Abwägen kann man dabei entweder zwischen den wirtschaftlichen Kosten des einen und denen des anderen Bereichs; oder zwischen deren ethischer Zulässigkeit und Gebotenheit (Entsprechendes gilt auch für die anderen Bereiche); nicht aber zwischen Ethik und Wirtschaft.

Die sozialethischen Aspekte der anstehenden Entscheidungen, die mit dem wirtschaftlichen Niedergang und der Überwindung des partiellen Stillstandes zu tun haben, liegen ja auf der Hand.

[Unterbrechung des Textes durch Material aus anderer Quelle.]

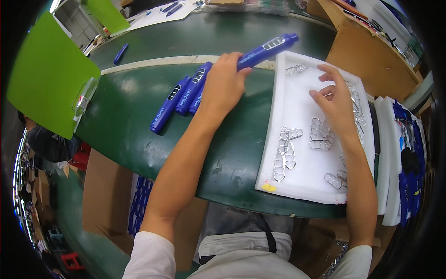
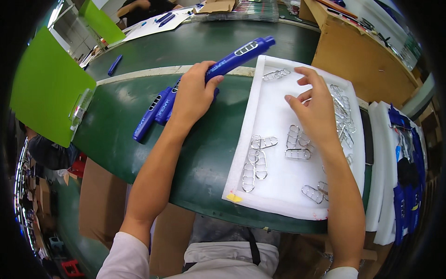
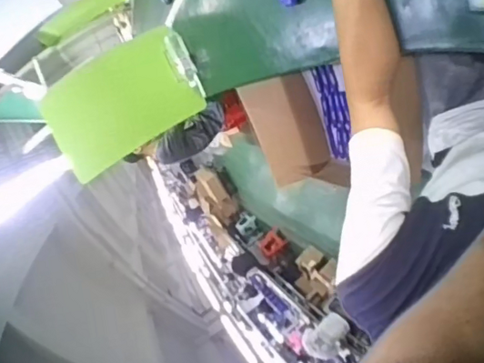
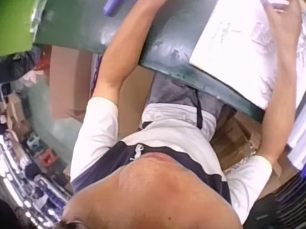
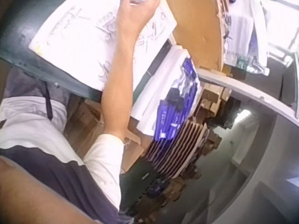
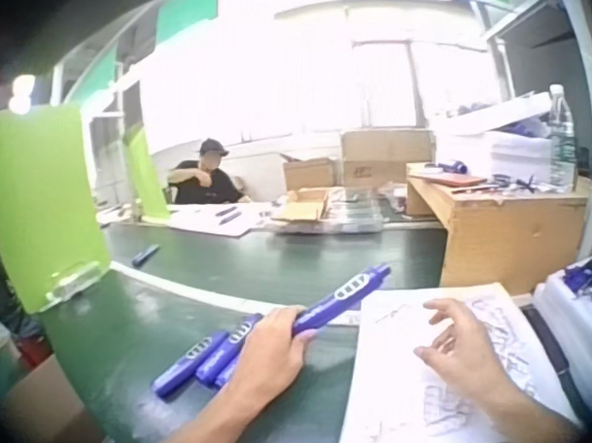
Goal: Assembling silver internal components into blue plastic electronic device housings.
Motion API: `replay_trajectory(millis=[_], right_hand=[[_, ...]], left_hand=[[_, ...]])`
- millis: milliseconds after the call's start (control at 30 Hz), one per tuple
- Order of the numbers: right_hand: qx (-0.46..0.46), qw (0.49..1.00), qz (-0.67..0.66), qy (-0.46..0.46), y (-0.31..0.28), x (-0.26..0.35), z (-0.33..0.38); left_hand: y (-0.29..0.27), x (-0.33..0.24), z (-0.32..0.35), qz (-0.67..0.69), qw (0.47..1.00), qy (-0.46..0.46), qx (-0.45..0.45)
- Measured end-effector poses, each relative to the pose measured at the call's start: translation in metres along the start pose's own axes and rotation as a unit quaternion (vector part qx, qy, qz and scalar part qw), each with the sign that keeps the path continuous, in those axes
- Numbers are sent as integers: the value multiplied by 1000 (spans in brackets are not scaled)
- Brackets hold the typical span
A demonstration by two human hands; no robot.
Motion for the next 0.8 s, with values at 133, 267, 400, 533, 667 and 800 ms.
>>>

Die Einkommenseinbußen bedrohen nicht nur die wirtschaftliche Existenz der Unternehmen, sondern auch die ihrer Angestellten und deren Familien.

Die wirtschaftliche Rezession führt zur Minderung der Steuereinnahmen des Staates und tendenziell zur Kürzung vieler staatlicher Transferleistungen im Sozial-, Bildungs- und Kulturbereich. Mehr als andere aber sind schon jetzt die besonders Hilfebedürftigen betroffen, Menschen mit Behinderungen, Wohnungslose, Flüchtlinge. Bei knappen Ressourcen abzuwägen sind hier ethische Verpflichtungen untereinander, nicht diese mit wirtschaftlichen Bedürfnissen.

Ethik der unverrechenbaren Menschenwürde

Auch das wirtschaftliche Handeln kommt nicht ohne einen Grundbestand an moralischen Regelungen aus. Verträge setzen die Vertrauenswürdigkeit der Partner voraus, Betrug muss sanktioniert, Gewalt ausgeschlossen werden usw. Die sozialethische Grundüberzeugung der kapitalistischen Ökonomie ist, dass, auch um den Preis des Niedergangs einzelner, die wirtschaftliche Konkurrenz dem Fortschritt und dem Allgemeinwohl dient. Daher mag der Schein der Verrechenbarkeit von Ethik und Ökonomie rühren. Eine Ethik der Nutzenabwägung und -maximierung reicht aber dann nicht mehr aus, wenn man es mit der Fürsorge für die Kranken, Schwachen und Hilflosen zu tun hat. Dann wird der Rückgriff auf eine Ethik der unverrechenbaren Menschenwürde unabdingbar.